In approximately August of 2003, I began to notice
numbness and tingling in my extremities and my diaphram seemed numb.
I also fell and fractured my ankle and was only able to get around
using a wheel chair. I had no idea what was going on, and neither
did anyone else around me. Also, since I didn't have insurance,
I was hesitant to seek medical advice.
What a mistake that was on my part.
Finally one day I was talking with a friend of mine
from UK, telling her what my symptoms were, that I had lost the
use of my legs and hands, and my diaphram felt numb, and fortunately
she is a nurse that had cared for a GBS patient in the past. She
instructed me to get to a hospital immediately, which I did.
The first hospital I was admitted to diagnosed me
with GBS, but they didn't treat GBS patients there, so I was transfered
to St Lukes Hospital in Kansas City that has done research on treatments
and causes of GBS.
It was there that I under went the plasma exchange.
During my last plasma exchange my heart stopped. Fortunately I was
in the hospital when this happened, and what better place to have
a heart attack than in the hospital?
I spent two or three weeks in intensive care before
I was transfered to Truman Medical Center Lakewood for rehabilitation.

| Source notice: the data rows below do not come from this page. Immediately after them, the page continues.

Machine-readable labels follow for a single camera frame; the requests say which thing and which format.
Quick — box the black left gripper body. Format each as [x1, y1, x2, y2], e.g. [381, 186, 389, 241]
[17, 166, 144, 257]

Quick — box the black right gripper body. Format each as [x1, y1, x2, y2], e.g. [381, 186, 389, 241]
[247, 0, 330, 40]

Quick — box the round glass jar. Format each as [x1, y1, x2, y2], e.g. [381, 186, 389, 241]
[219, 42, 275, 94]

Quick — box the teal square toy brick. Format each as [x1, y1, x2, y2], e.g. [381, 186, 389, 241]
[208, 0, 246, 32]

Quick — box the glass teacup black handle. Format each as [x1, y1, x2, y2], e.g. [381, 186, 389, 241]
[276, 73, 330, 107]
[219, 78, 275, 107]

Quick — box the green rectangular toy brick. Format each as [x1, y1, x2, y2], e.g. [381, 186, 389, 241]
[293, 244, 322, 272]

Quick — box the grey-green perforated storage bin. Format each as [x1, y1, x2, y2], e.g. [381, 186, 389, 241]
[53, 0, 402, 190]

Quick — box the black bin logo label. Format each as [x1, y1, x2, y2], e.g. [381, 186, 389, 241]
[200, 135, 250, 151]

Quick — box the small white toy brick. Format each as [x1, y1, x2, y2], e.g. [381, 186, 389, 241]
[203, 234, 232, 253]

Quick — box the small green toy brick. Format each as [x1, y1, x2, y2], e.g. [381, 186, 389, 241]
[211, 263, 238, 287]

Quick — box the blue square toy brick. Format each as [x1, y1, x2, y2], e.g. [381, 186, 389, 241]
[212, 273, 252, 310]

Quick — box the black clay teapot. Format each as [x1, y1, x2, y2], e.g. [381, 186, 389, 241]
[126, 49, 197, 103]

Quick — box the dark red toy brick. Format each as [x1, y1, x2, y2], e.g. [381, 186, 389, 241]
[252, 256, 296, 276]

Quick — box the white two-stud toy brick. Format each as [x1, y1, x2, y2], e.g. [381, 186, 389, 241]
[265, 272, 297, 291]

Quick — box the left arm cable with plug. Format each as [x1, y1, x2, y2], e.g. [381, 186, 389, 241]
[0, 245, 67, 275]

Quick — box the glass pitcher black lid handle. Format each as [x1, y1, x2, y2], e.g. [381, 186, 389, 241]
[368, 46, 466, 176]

I had lost total use of my hands and legs. My physical
therapist continued to work and work with me, and soon I began to
regain some of the use of my hands, but still could not straighten
my hands nor pick up small to medium sized items.
My therapist worked alot on my upper body strength, and one day
I asked him why he was spending so much time working my upper body,
and he told me it was because he saw no choice but to wheelchair
train me. Well, I was pushed back to my room and put in bed, and
I lay there thinking about spending the rest of my life in a wheelchair,
and what that would be like.
I decided NO, I was not going to be confined to a wheelchair the
rest of my life!
The next day in therapy I managed to get up and
take five steps with the use of a walker. My therapist cried, and
said if he had known telling me that would get me going he would
have told me a long time before then!
I spent two months in TMC, learning to roll over
in bed again, walking and regaining some use of my hands. Upon dismissal,
I was still confined to a wheelchair and walker, and received very
little physical therapy as an out patient.

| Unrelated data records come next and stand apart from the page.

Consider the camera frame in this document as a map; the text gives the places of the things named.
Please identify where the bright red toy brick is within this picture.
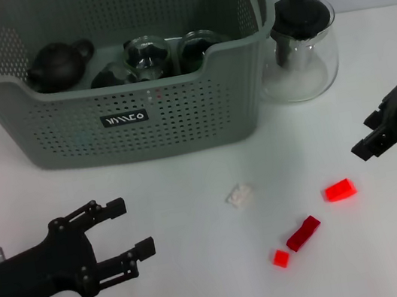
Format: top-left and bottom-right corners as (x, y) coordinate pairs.
(320, 176), (359, 205)

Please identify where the grey perforated storage basket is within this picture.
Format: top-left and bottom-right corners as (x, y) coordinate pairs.
(0, 0), (296, 186)

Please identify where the small orange-red toy brick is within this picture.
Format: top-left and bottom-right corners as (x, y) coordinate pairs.
(268, 246), (292, 270)

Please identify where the glass teacup with black sleeve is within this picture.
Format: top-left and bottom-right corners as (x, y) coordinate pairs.
(173, 26), (230, 76)
(87, 58), (138, 91)
(120, 32), (176, 86)

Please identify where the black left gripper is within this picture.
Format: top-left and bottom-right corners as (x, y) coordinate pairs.
(0, 191), (163, 297)

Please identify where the glass carafe with black lid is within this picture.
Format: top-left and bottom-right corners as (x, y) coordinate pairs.
(244, 0), (349, 109)

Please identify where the white two-stud toy plate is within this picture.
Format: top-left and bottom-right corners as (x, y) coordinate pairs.
(223, 181), (257, 211)

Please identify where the dark red long toy brick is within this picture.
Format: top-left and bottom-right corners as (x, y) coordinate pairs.
(281, 214), (326, 254)

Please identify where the dark clay teapot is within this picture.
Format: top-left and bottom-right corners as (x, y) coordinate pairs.
(22, 36), (101, 97)

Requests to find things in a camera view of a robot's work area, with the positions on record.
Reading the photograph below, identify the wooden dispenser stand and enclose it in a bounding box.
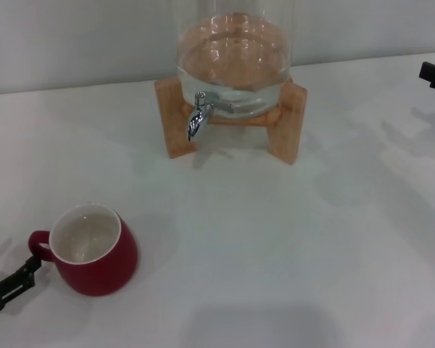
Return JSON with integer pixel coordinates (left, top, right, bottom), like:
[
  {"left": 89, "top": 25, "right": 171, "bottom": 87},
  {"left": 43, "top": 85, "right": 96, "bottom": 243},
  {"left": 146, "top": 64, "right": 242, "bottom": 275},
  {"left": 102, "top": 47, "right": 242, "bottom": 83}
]
[{"left": 154, "top": 75, "right": 308, "bottom": 166}]

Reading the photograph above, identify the red ceramic cup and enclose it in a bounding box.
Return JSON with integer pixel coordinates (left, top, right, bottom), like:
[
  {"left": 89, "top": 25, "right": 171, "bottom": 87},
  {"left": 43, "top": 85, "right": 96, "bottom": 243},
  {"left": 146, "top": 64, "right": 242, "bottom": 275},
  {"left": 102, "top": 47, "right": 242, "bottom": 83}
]
[{"left": 28, "top": 203, "right": 141, "bottom": 298}]

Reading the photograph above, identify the glass water dispenser jar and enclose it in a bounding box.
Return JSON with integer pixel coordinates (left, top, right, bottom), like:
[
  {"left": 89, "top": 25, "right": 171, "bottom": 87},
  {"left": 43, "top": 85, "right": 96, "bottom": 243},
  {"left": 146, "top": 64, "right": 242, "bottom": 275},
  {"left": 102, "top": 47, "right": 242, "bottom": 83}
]
[{"left": 174, "top": 0, "right": 295, "bottom": 119}]

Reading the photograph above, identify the chrome dispenser faucet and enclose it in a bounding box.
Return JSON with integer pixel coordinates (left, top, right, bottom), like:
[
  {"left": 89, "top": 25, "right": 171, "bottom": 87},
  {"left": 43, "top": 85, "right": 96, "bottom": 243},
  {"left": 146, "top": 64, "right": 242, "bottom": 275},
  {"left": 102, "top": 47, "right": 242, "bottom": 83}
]
[{"left": 186, "top": 90, "right": 235, "bottom": 143}]

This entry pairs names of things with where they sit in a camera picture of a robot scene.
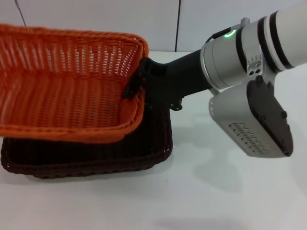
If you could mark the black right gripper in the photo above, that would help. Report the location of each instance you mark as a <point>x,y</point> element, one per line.
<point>172,81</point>

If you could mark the orange woven plastic basket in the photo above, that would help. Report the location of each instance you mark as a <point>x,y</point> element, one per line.
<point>72,95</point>

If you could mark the dark brown woven basket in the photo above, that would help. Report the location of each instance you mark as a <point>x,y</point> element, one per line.
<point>96,163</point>

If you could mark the silver right camera bracket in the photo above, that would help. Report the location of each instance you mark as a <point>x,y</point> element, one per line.
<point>255,68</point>

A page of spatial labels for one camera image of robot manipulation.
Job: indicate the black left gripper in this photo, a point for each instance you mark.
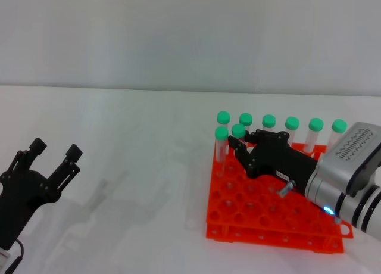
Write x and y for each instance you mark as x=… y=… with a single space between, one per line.
x=18 y=202

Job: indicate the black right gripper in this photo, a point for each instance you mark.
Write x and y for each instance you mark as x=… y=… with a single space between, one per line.
x=276 y=161

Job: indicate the green capped clear test tube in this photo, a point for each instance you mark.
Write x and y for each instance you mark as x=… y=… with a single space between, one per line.
x=246 y=118
x=223 y=117
x=221 y=133
x=238 y=130
x=292 y=123
x=316 y=124
x=268 y=120
x=339 y=126

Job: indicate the orange test tube rack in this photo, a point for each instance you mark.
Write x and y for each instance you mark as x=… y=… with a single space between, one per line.
x=247 y=208

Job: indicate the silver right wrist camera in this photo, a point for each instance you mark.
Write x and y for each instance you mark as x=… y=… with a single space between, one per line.
x=351 y=155

After being dismissed from the hospital, after a
couple months, my friend from the UK said that she would fly me
there. This was the best move I made in my recovery!
While I was there, she began working with me on a daily basis. One
day, I had a fit of tears and told her I just wanted to walk again.
She went out and got me two canes. After practicing around the house
some, she said that each day we would go for a walk, and walk one
lamp post further each time. Before long, I was walking all the
way around the park. Something no one ever thought I would be able
to do.
I went to the UK dependent on a wheelchair and walker and came back
using two canes to ambulate.
I seem to be stuck in this stage of recovery, as
I still use the canes to walk with, but I'm not in a wheel chair.
I also have not regained any planter reflexes in my feet, and my
hands and diaphram still bother me from time to time. Also, with
a compromised immune system, it is necessary to stay well away from
anyone that has any little thing wrong with them. I go for daily
walks, not very far, but they are daily walks, and I'm able to do
that. I defied the odds so to speak.
GBS is a debilitating disease, but there is hope
and life after diagnoses. It takes a lot of determination and will
power, and even on days you feel like you can't even get out of
bed, you have to force yourself to. I never gave in to the disease,
and I never gave up. Sure, I'm not in as good a shape as I was before
it happened, but I'm in a hell of alot better shape than anyone
ever thought I would be. Just never give up.
I realize this was a readers digest version, but
hope it will be useful. If you have any questions or comments, or
think of some area you would like to be clearer, let me know.